The lines to extract run from the first line of the entries through the line that contains "steps (comes before"; reproduce exactly those lines and no others.

*** GIVEN DATA ***

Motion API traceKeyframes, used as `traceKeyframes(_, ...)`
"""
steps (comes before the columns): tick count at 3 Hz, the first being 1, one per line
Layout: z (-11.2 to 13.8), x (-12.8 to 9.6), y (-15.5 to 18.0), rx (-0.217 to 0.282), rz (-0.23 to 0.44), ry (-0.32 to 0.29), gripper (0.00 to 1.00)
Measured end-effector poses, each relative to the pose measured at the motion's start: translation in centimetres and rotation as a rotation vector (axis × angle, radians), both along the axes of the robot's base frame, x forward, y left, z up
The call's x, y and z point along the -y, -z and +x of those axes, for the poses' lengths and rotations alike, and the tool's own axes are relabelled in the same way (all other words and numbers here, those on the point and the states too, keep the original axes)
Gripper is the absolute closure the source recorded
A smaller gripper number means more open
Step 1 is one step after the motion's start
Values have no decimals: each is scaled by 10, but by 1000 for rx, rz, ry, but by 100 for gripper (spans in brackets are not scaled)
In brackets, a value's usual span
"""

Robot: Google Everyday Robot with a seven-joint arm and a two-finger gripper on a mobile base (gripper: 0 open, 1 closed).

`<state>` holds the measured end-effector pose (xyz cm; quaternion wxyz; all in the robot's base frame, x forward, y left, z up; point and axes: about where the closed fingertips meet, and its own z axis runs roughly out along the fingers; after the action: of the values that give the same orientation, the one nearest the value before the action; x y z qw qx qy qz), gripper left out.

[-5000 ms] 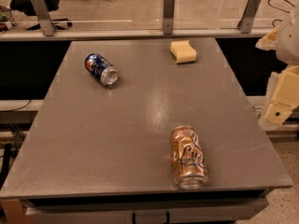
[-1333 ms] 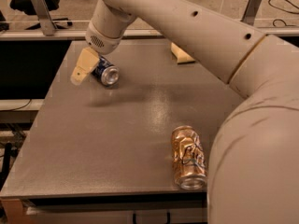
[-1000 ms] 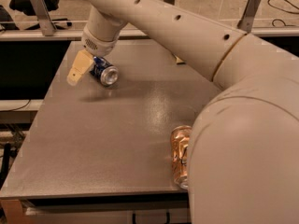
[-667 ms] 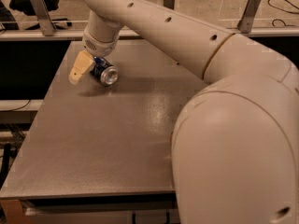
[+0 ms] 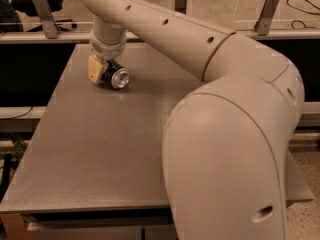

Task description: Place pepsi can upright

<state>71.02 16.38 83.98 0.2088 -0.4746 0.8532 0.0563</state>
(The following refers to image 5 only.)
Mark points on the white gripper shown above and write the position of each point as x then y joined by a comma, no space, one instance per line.
106,50

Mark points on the blue pepsi can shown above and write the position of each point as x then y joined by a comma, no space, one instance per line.
115,75

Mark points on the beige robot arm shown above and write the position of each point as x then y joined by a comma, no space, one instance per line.
224,145

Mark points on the person in brown shirt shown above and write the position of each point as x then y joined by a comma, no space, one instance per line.
9,19

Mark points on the left metal bracket post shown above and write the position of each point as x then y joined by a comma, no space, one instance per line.
48,23

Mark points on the metal bracket post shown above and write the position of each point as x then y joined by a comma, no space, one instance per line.
181,6
263,24
48,23

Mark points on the middle metal bracket post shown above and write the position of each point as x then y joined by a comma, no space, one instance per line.
181,6

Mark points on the aluminium barrier rail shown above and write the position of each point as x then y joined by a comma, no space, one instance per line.
83,37

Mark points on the right metal bracket post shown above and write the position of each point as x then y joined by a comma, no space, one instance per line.
263,24

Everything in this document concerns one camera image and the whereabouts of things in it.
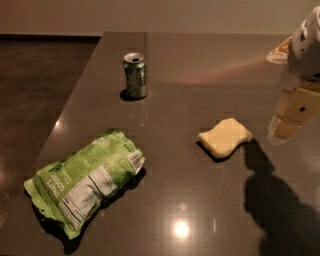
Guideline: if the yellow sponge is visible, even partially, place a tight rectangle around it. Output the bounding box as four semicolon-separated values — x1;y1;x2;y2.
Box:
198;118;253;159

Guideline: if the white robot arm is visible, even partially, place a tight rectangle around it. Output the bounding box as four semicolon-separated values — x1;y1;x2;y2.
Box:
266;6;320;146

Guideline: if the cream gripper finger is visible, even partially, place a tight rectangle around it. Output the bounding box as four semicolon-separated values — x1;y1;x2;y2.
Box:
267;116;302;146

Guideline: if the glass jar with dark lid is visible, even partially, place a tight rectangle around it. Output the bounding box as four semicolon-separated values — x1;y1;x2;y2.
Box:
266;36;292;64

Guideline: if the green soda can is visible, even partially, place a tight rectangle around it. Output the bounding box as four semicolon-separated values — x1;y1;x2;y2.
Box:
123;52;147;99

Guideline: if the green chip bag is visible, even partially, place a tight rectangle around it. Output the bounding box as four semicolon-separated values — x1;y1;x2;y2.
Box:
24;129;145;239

*** End of GIVEN DATA ***

= ANSWER BOX =
Motion API traceKeyframes, used as `traceKeyframes(_, ...)`
"""
steps (comes before the columns): tick count at 3 Hz, the first being 1, one per line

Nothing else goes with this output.